Dr Spaulding highlighted several challenges that remain in providing optimal care to incarcerated persons, including the need for a more holistic approach to managing HCV that takes into consideration the downstream benefits to society at large. “When the public health benefits for society and the lower lifetime costs for the whole health care system of appropriate HCV screening and treatment are taken into consideration, the short-term costs to state correctional facilities are more than offset,” the researchers wrote in the study.
Continuity of Care
Even with optimal treatment while incarcerated, however, perhaps the larger issue to stemming the prevalence of HCV and HIV is the lack of continuity of care once incarcerated persons return to the community.
“The biggest challenge to improving the transition from incarceration to the community and thereby providing cost-effective care, is insufficient and fragmented resources and communication,” Ank E Nijhawan, MD, of the division of infectious diseases at the UT Southwestern Medical Center, said.
In a recent systematic literature review in the American Journal of Public Health to assess access and outcomes of care for incarcerated persons with HIV, Nijhawan and colleagues found that health care access and clinical outcomes in HIV-infected persons improved significantly while they were incarcerated based on measures that included all stages of HIV care.
However, the study found that these improvements were lost once individuals were released from incarceration, and that the individuals did less well in terms of retention of care, receipt of antiretroviral therapy, and virologic suppression than prior to being incarcerated.
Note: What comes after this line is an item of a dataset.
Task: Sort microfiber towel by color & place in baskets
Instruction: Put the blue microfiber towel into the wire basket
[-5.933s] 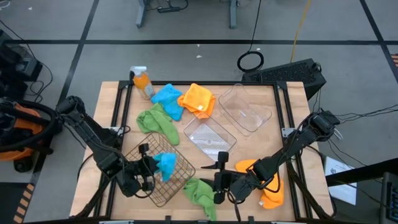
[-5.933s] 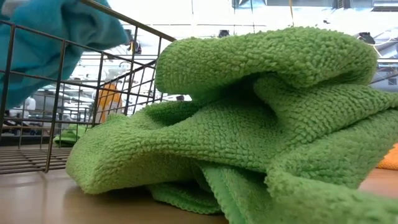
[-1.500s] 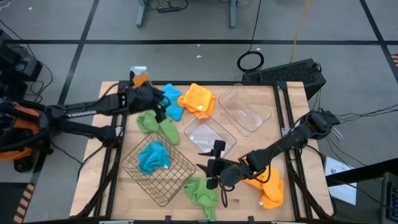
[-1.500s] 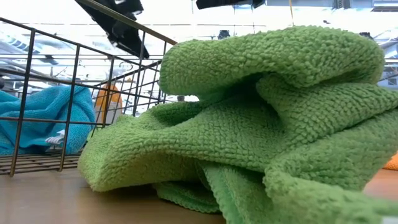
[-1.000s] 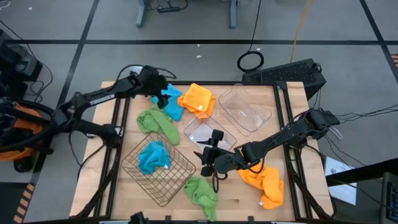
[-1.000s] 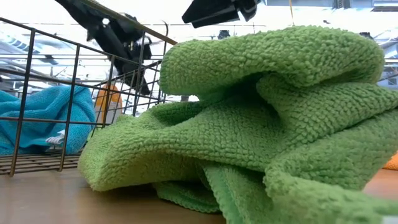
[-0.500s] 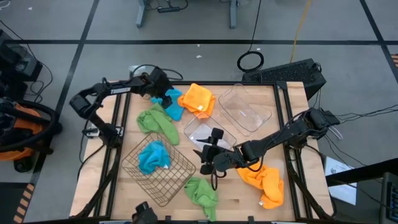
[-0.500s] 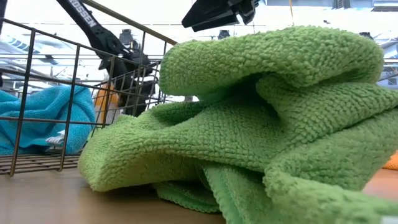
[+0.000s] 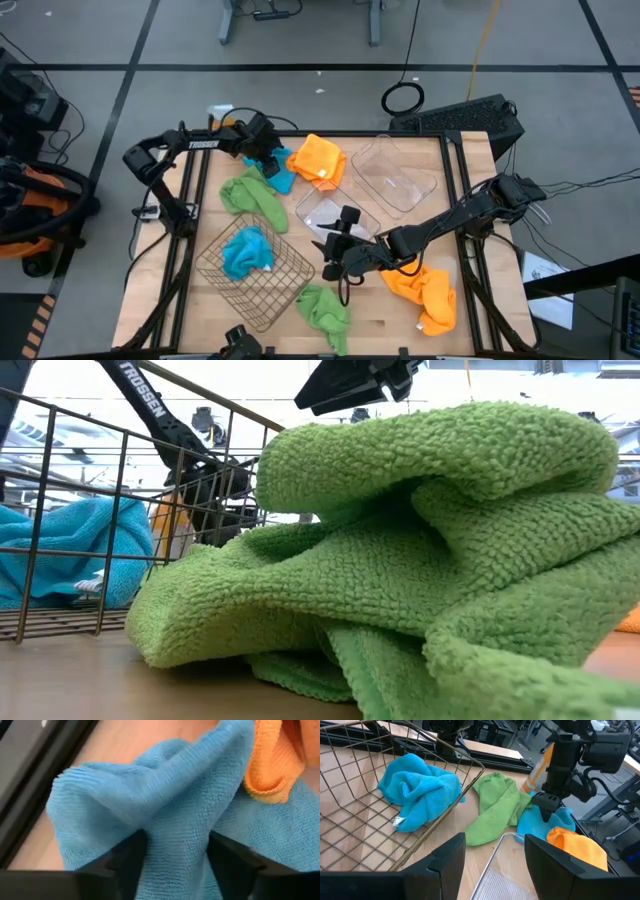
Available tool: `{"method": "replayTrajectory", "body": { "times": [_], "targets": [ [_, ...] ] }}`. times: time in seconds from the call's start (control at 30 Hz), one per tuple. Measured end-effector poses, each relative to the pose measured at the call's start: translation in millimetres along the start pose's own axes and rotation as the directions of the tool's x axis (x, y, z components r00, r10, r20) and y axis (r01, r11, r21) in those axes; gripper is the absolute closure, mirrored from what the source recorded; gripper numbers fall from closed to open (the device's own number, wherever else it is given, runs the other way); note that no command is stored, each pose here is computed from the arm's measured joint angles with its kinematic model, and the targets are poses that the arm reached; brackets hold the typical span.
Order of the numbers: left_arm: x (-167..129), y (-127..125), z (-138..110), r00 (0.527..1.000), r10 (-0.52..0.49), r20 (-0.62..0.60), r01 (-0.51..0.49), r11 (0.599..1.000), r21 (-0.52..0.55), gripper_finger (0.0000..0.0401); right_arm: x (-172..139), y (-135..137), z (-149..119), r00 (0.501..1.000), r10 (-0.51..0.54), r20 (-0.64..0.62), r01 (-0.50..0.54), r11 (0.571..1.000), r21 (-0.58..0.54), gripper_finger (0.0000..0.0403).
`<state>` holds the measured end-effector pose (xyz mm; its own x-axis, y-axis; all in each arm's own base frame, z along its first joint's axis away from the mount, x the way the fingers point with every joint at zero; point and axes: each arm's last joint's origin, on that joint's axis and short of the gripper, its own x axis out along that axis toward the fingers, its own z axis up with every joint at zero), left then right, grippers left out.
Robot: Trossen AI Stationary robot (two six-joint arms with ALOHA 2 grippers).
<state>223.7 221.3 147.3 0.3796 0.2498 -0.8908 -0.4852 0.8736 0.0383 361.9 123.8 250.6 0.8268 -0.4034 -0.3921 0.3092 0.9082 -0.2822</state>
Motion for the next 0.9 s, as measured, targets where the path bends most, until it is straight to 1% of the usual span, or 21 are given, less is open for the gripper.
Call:
{"method": "replayTrajectory", "body": {
  "times": [0.27, 0.3, 0.37, 0.43, 0.57, 0.63, 0.7, 0.83, 0.9],
  "targets": [
    [0.6, -3.1, 0.5, 1.000, -0.005, -0.002, 0.005, 1.000, 0.010, 0.0367, 0.0, 0.0, 0.0, 1.000, 0.001, 0.000, -0.001, 1.000, 0.000, 0.0209],
    [-0.8, -3.1, 1.0, 1.000, -0.004, 0.003, 0.004, 1.000, 0.010, 0.0381, 0.0, 0.0, 0.0, 1.000, 0.001, 0.000, -0.001, 1.000, 0.000, 0.0209],
    [-4.2, -3.6, 2.3, 1.000, -0.001, 0.015, 0.001, 1.000, 0.012, 0.0387, 0.0, 0.0, 0.0, 1.000, 0.001, 0.000, -0.001, 1.000, 0.000, 0.0209],
    [-10.2, -5.4, 4.0, 1.000, 0.009, 0.027, -0.009, 1.000, 0.018, 0.0380, 0.0, 0.0, 0.0, 1.000, 0.001, 0.000, -0.001, 1.000, 0.000, 0.0209],
    [-33.2, -14.4, 10.2, 0.994, 0.078, 0.074, -0.082, 0.995, 0.048, 0.0379, 0.0, 0.0, -0.1, 1.000, 0.000, -0.001, 0.000, 1.000, -0.002, 0.0209],
    [-49.1, -21.8, 13.6, 0.989, 0.095, 0.116, -0.103, 0.992, 0.067, 0.0384, 0.0, 0.0, -0.2, 1.000, -0.001, -0.002, 0.001, 1.000, -0.003, 0.0209],
    [-67.8, -30.7, 16.7, 0.980, 0.090, 0.176, -0.107, 0.990, 0.089, 0.0386, 1.0, 0.3, -1.0, 1.000, -0.003, -0.004, 0.003, 1.000, -0.004, 0.0209],
    [-108.8, -50.3, 16.2, 0.957, 0.065, 0.282, -0.107, 0.985, 0.136, 0.0388, 8.6, 2.6, -8.2, 0.999, -0.020, -0.033, 0.018, 0.999, -0.041, 0.0209],
    [-130.6, -61.6, 14.2, 0.937, 0.042, 0.348, -0.104, 0.981, 0.162, 0.0388, 14.5, 2.9, -12.2, 0.998, -0.029, -0.047, 0.027, 0.999, -0.042, 0.0209]
  ]
}}
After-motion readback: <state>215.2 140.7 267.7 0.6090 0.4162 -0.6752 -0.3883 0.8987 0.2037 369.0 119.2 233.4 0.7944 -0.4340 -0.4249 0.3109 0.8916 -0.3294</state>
“This indicates that incarceration has a net negative impact on clinical outcomes in HIV-infected individuals,” Dr Nijhawan said.
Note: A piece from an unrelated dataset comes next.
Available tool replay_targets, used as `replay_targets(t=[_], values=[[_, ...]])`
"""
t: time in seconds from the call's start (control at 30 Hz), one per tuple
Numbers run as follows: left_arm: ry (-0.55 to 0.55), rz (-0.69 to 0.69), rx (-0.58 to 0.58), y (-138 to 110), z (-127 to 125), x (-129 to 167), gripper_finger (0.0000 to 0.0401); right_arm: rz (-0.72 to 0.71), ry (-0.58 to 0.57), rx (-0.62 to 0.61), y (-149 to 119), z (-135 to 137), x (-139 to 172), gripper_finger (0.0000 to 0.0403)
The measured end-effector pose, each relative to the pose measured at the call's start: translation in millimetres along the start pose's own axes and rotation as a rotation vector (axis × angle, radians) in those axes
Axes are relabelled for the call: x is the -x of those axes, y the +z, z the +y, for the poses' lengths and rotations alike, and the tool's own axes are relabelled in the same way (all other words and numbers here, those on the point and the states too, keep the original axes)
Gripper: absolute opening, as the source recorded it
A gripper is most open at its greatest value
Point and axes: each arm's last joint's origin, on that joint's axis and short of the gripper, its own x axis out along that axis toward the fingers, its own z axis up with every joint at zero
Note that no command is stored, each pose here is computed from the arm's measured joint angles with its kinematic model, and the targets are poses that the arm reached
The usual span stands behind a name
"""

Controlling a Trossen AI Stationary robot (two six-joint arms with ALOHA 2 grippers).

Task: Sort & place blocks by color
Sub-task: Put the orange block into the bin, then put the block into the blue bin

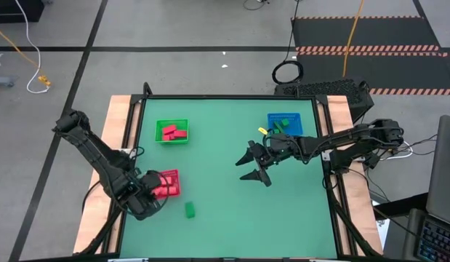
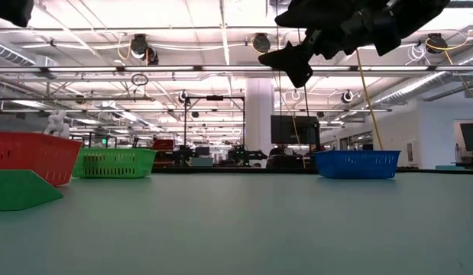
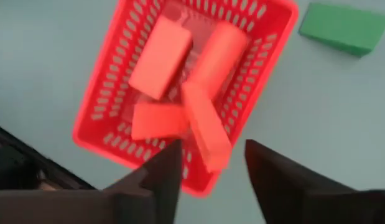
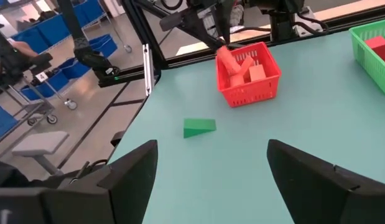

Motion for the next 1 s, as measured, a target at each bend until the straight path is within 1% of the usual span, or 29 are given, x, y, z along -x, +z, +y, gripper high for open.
replay_targets(t=[0.13,0.27,0.4,0.5,0.6,0.67,0.7,0.77,0.83,0.9,1.0], values=[[0.0,0.033,0.026,-1.0,0.3,0.0,0.0228,0.0,0.0,-0.021,0.0,0.0,0.0,0.0293],[0.001,0.032,0.03,2.1,0.7,-0.5,0.0261,0.0,0.0,-0.029,0.0,0.0,0.0,0.0293],[-0.026,-0.011,0.005,12.2,-1.3,-1.9,0.0267,0.0,0.0,-0.027,0.0,0.0,0.0,0.0293],[-0.106,-0.121,-0.074,24.8,-9.7,-2.2,0.0255,0.0,0.0,-0.024,-0.1,0.0,-0.1,0.0293],[-0.203,-0.265,-0.208,37.7,-21.9,0.4,0.0236,0.0,0.0,-0.004,-0.1,0.0,-0.1,0.0293],[-0.275,-0.327,-0.316,43.2,-32.3,1.8,0.0224,0.002,0.0,0.006,-0.3,-0.1,-0.1,0.0293],[-0.304,-0.356,-0.374,45.1,-37.7,1.8,0.0218,0.003,0.0,0.007,-0.3,-0.1,-0.1,0.0293],[-0.335,-0.411,-0.532,45.9,-48.3,0.3,0.0207,0.008,-0.002,0.005,-0.9,-0.3,0.0,0.0293],[-0.332,-0.453,-0.716,43.5,-57.8,-3.8,0.0199,0.008,-0.002,0.005,-0.9,-0.3,0.0,0.0293],[-0.291,-0.461,-0.885,39.5,-64.2,-12.0,0.0195,0.008,-0.002,0.005,-0.9,-0.3,0.0,0.0293],[-0.213,-0.438,-1.082,34.9,-68.9,-25.2,0.0195,0.014,-0.003,-0.003,-1.5,-0.2,-0.1,0.0293]])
In terms of cost, the study showed the need for more resources to help sustain the benefits of HIV treatment once an individual is released into the community.
“Improved re-entry services after release from incarceration could translate into improved health care utilization, such as linking to primary care and reduced unnecessary emergency room use and hospitalizations, and improved clinical outcomes by, for example, reducing HIV viral load,” Dr Nijhawan said.
Of critical importance, she suggested, is better communication between correctional facilities and community healthcare systems that help to provide a better continuum of care.
“The department of corrections is responsible for providing health care to individuals during incarceration,” she said. “However, they are no longer responsible for their health care after release, therefore the investment in improving the transition of health care to the community does not directly benefit the department of corrections. Similarly, those providing health care in the community, such as federally qualified health centers or safety-net providers, are typically neither aware nor involved in the health care of their patients during incarceration.”